CRUD is fake; or, what should a data mapper look like?

23 February 2023

At my last job, I wrote a lot of backend code and had plenty of time to think about storage APIs or “data layers.”

Commonly we think of data layer in an application as a resource or object store, along with CRUD methods (Create, Read, Update, Delete) to interact with it. Unfortunately, this is one of those things that feels like a neat pattern, but isn’t. When you dig into it, a lot of unspecified details come to the surface:

What are we creating? In some cases it is a whole object, but often there are parts that are added by the creation process, such as DB-generated ID or creation time.
What does update really mean? Replacing an object wholesale is possible, but again, frequently we want to only update parts of an object (so the DB can reconcile non-conflicting changes), or provide conditions like “only update if it hasn’t been changed since I read it.”
- Should it be possible to update an object without starting with a retrieved copy? E.g. “set field F to value X” doesn’t require a read first.
For reading, what is the input? We need our stored objects to have a unique derivable “key.” Frequently this is a DB-generated row number or random ID, but we can have unique keys be part of the data itself.
What are the error conditions? What happens if we update an object that’s been deleted; should it be recreated? What happens if we create an object with a key that already exists? Or delete a key which doesn’t exist? Shall we have mustExist, mustNotExist, allowMissing, and/or allowExists modifiers? Shall we represent clashes in the same error channel as DB errors, or a different one?
Maybe we shouldn’t have create or update, and instead have a “set”/”ensure”?

The idea of a clean separation between app layer and data layer starts to dissolve. For example, which layer should handle assigning creation times? Is there even a correct answer to that question? Different storage backends or databases might work so differently that trying to cover them in a single abstraction just doesn’t make much sense.

At my last job, I started to move towards having no layer separation at all, and just wrote the DB code directly in the app logic. I think for smaller applications this saves headaches compared to maintaining an arbitrary separation.

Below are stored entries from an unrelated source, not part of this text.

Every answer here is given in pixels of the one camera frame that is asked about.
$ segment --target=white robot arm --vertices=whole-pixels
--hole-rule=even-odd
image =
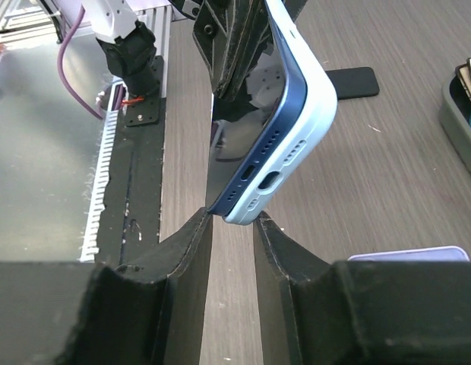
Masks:
[[[110,72],[135,97],[156,91],[160,83],[152,68],[155,37],[126,0],[85,0],[83,6]]]
[[[138,17],[125,0],[86,0],[83,6],[98,40],[115,44],[136,28]]]

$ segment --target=blue phone frame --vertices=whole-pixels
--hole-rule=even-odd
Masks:
[[[212,206],[207,207],[211,214],[222,217],[227,216],[234,208],[236,202],[252,179],[254,179],[254,176],[257,175],[259,169],[294,126],[305,105],[307,85],[303,73],[277,26],[272,24],[271,18],[269,20],[275,48],[277,47],[277,50],[280,52],[283,63],[285,88],[280,98],[280,105],[272,115],[271,120],[245,156],[244,161],[229,181],[229,184],[220,193]],[[251,175],[247,179],[242,179],[245,171],[250,166],[254,167]]]

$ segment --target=purple object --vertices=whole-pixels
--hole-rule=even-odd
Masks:
[[[465,250],[457,246],[402,251],[376,252],[354,255],[349,261],[470,261]]]
[[[58,69],[58,75],[60,76],[60,80],[62,80],[62,83],[64,84],[65,88],[67,89],[67,91],[70,93],[70,95],[76,99],[77,102],[79,102],[80,105],[82,105],[86,110],[87,112],[89,112],[90,114],[92,114],[93,116],[95,116],[96,118],[98,119],[103,119],[103,117],[98,113],[96,112],[89,104],[87,104],[76,92],[75,90],[73,89],[73,87],[70,85],[70,83],[68,82],[66,76],[65,76],[65,71],[63,69],[63,58],[65,57],[65,50],[67,49],[67,46],[68,44],[70,43],[72,37],[74,36],[75,32],[77,31],[77,29],[79,28],[79,26],[81,25],[82,23],[82,19],[84,19],[84,15],[85,15],[85,9],[84,7],[82,6],[81,7],[81,11],[80,13],[78,14],[78,17],[77,17],[77,20],[75,21],[75,23],[71,26],[71,29],[70,31],[68,32],[68,34],[65,36],[65,39],[63,40],[63,43],[62,45],[60,46],[60,51],[58,52],[58,58],[56,60],[56,65],[57,65],[57,69]]]
[[[124,86],[119,85],[118,87],[115,88],[115,103],[114,103],[114,110],[119,110],[121,109],[122,106],[122,101],[124,100]]]

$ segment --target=light blue smartphone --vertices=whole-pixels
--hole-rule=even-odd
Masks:
[[[266,0],[272,37],[232,102],[213,99],[206,206],[250,224],[325,136],[337,110],[327,74],[280,0]]]

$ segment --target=gray wood surface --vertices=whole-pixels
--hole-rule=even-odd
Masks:
[[[458,245],[471,255],[471,177],[438,122],[441,85],[471,57],[471,0],[309,0],[299,29],[326,69],[368,65],[381,94],[339,104],[268,212],[321,258]],[[204,203],[207,70],[191,23],[170,42],[162,238]],[[250,227],[216,219],[201,364],[262,364]]]

What if we tried to capture some of these details in the data API? What does a general algebra of CRUD actually look like? We might have something like this:

Two types, MyObject and StoredMyObject, with StoredMyObject as a subtype of MyObject.
A function getKey which returns a key type Key. Depending on the kind of data, getKey is defined either on MyObject or StoredMyObject; i.e. in general, stored objects always have keys, but only some kinds of non-stored objects have keys.
create: (MyObject) -> StoredMyObject.
read: (Key) -> StoredMyObject.
delete: (Key).
Updating has various approaches:
- replace: (Key, MyObject) -> StoredMyObject.
  - Sometimes this will be equivalent to delete-then-create, but not generally.
  - (Key, MyObject) could (should?) be just (MyObject) if getKey is defined on MyObject.
- If we want patching, we need a type MyObjectPatch so we can define patch: (Key, MyObjectPatch) -> StoredMyObject.
  - We might also have some function derive: (StoredMyObject, ...) -> MyObjectPatch if we need an existing object to create patches. (... is the description for some kind of change operation.) The familiar case of retrieving an object, changing a field, then saving it is then actually something like this:
    x = read(k) xp = derive(x, ...) x = patch(k, xp)
- For update conditions, replace and patch might need to accept an extra Condition argument.
We might also have a function core: (StoredMyObject) -> MyObject which returns the blueprint for recreating a stored object.

Note that a key-value store doesn’t fit the above schema. Key-value stores have a read which does (Key) -> Value; we would need to augment it so it looks like read: (Key) -> (Key, Value).

Essentially, this is an outline of how you might design a Data Mapper (versus an Active Record).

Overall, given how much I read about software, I was surprised to feel like I was figuring this out myself. Surely saving and loading state with databases is something the vast majority of software does? Yet I feel like I’ve heard more about how to avoid state with e.g. functional programming than I have heard how to deal with state well. There is the great talk Are We There Yet by Rich Hickey, which is about modelling change and time within a program. And the Ruby Object Mapper seems like a comprehensive set of data mapper building blocks. Is there any other material out there on this kind of thing?